Task details: Below are some records; quote exactly the lines from the one that contains "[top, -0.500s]" through the one that contains "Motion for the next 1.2", inclusive, and no others.

(Dataset records)

┌──

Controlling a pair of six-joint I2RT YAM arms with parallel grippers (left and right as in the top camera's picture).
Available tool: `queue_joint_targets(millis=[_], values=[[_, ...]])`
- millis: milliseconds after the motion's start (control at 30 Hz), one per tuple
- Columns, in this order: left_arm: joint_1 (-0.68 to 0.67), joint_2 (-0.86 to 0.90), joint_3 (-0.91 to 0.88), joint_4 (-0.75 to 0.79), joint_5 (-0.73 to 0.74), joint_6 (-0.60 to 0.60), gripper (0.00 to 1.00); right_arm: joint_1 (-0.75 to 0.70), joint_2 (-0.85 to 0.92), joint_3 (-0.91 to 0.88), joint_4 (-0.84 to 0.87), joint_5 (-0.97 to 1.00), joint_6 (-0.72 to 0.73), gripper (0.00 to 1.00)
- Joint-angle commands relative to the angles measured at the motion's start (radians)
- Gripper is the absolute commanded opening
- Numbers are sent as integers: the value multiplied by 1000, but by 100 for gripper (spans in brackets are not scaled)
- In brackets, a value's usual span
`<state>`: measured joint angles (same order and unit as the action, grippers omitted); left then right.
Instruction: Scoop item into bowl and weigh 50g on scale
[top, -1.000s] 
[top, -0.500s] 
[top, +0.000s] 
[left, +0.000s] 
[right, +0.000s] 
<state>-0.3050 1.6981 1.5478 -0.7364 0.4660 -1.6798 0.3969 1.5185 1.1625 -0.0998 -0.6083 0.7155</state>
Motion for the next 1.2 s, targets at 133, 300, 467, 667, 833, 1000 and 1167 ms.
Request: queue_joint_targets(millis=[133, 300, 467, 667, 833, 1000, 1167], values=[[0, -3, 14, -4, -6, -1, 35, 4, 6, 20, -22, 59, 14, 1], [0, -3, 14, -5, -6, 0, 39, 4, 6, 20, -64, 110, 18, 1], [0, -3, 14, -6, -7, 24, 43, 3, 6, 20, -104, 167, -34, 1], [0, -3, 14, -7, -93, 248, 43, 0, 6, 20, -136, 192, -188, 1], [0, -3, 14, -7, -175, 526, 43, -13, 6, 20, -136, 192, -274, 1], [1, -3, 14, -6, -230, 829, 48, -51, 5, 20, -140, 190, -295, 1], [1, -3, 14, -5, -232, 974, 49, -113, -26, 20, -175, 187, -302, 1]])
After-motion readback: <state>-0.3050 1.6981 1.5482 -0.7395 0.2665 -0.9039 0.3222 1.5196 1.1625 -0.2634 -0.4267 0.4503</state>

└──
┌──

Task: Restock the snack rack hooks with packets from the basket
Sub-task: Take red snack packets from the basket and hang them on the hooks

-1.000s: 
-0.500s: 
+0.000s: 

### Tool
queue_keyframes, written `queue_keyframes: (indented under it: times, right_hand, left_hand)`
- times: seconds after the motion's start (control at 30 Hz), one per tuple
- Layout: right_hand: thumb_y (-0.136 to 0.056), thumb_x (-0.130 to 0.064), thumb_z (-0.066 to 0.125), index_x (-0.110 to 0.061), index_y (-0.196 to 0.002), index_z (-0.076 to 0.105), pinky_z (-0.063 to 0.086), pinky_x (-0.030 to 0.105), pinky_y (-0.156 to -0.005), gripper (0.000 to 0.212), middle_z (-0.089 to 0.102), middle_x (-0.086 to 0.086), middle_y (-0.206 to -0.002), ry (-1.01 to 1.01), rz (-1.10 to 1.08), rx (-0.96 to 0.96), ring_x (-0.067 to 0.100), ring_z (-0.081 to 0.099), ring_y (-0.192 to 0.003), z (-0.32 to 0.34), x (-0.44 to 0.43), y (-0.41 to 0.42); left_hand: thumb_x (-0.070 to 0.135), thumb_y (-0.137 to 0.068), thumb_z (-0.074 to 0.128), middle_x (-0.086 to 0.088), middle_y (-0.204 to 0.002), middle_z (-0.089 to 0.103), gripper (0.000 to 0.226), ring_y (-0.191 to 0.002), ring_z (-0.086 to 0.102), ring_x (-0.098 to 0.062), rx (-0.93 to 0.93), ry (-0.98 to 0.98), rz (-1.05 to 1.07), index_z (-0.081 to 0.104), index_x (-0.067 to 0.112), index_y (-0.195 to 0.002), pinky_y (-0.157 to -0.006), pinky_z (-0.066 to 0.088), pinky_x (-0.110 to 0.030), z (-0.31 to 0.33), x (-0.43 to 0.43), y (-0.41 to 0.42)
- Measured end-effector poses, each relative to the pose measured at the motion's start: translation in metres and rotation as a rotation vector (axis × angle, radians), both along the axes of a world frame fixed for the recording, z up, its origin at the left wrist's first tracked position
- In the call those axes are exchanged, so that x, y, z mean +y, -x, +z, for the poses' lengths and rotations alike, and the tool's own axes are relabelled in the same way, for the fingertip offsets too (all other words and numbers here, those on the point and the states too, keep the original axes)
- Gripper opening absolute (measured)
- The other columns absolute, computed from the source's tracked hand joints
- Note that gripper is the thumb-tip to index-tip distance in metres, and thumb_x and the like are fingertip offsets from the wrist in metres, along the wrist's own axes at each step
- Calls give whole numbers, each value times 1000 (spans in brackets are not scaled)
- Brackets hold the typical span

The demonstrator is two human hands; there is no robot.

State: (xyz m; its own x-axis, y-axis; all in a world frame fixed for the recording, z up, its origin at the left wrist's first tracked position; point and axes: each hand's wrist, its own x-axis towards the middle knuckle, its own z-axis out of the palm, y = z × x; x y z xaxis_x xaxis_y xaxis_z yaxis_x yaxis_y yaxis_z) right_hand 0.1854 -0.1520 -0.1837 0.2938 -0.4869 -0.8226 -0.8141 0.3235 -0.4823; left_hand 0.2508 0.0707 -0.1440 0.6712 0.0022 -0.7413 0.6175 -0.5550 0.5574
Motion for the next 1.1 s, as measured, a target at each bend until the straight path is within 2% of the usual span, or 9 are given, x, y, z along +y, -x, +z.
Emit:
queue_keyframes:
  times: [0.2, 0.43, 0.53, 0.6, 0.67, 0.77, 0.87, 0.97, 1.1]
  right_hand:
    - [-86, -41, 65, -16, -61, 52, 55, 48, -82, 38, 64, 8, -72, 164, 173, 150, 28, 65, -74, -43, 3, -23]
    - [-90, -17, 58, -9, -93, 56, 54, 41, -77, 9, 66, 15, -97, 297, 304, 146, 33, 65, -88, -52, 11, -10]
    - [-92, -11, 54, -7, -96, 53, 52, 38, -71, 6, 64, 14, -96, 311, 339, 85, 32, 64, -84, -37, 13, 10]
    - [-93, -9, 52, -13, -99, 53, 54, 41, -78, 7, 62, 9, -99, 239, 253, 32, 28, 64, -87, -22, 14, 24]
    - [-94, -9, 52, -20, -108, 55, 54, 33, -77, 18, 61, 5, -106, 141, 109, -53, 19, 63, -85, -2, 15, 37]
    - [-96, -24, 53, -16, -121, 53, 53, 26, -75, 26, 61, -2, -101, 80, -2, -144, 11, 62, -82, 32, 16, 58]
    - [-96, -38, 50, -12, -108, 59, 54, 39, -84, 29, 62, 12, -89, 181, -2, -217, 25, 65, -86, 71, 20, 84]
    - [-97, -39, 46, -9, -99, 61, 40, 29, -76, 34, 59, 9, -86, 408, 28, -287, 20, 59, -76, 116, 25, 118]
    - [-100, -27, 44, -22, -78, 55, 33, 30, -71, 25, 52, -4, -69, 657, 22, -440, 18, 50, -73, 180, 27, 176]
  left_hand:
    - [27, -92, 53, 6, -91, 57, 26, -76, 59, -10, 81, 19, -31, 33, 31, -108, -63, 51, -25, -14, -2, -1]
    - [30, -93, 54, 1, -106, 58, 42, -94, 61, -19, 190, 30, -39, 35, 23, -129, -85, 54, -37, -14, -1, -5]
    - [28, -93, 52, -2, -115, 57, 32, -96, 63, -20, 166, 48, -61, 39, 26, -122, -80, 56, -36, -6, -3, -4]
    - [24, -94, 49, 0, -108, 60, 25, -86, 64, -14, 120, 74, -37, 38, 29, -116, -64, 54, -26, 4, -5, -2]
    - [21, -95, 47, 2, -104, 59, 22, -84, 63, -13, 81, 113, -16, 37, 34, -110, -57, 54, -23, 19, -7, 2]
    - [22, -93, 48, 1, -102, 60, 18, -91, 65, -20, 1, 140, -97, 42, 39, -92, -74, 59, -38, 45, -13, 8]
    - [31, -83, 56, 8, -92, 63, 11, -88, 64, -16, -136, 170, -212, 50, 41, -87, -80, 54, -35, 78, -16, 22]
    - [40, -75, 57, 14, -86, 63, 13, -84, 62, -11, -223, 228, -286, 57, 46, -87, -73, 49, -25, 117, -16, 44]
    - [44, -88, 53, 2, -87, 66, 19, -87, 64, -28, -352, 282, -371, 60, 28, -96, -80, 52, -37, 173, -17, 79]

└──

Exercise answer:
[top, -0.500s] 
[top, +0.000s] 
[left, +0.000s] 
[right, +0.000s] 
<state>-0.3050 1.6981 1.5478 -0.7364 0.4660 -1.6798 0.3969 1.5185 1.1625 -0.0998 -0.6083 0.7155</state>
Motion for the next 1.2 s, targets at 133, 300, 467, 667, 833, 1000 and 1167 ms.

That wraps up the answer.